Repeat only the lines below from the one containing "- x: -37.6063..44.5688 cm" through the one containing "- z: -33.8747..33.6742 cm", inclusive, exactly as written.
====== Provided data ======
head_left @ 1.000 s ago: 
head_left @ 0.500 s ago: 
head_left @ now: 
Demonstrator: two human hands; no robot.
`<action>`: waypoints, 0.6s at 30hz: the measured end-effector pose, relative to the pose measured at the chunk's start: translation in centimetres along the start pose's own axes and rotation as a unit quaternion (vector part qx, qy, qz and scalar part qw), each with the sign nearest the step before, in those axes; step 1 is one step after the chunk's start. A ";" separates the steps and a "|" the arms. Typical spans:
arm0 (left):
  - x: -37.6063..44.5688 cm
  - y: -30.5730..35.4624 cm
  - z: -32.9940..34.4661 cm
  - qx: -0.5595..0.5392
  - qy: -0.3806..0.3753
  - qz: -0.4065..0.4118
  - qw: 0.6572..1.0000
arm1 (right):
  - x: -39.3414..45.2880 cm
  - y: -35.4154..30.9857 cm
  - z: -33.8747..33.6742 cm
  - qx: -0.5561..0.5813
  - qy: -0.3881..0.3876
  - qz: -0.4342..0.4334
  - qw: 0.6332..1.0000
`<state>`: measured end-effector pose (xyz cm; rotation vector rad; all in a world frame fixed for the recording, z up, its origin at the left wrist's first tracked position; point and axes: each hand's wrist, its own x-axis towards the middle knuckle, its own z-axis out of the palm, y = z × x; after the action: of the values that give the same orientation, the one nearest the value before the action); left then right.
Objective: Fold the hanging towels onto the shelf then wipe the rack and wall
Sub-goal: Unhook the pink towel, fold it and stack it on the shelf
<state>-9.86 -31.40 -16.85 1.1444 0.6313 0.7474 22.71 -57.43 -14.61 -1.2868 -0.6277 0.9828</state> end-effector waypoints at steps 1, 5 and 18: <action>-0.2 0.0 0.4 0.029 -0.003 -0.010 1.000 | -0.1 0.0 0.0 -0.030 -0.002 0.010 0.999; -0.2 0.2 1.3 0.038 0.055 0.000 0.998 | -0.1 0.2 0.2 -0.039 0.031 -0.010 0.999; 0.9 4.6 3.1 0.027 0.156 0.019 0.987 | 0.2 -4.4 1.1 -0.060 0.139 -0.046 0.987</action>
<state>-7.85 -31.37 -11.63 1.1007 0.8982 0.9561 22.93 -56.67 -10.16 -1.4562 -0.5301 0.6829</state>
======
Your response:
  - x: -37.6063..44.5688 cm
  - y: -30.5730..35.4624 cm
  - z: -32.9940..34.4661 cm
  - qx: -0.5595..0.5392
  - qy: -0.3806..0.3753
  - qz: -0.4065..0.4118
  - qw: 0.6572..1.0000
arm1 (right):
  - x: -39.3414..45.2880 cm
  - y: -35.4154..30.9857 cm
  - z: -33.8747..33.6742 cm

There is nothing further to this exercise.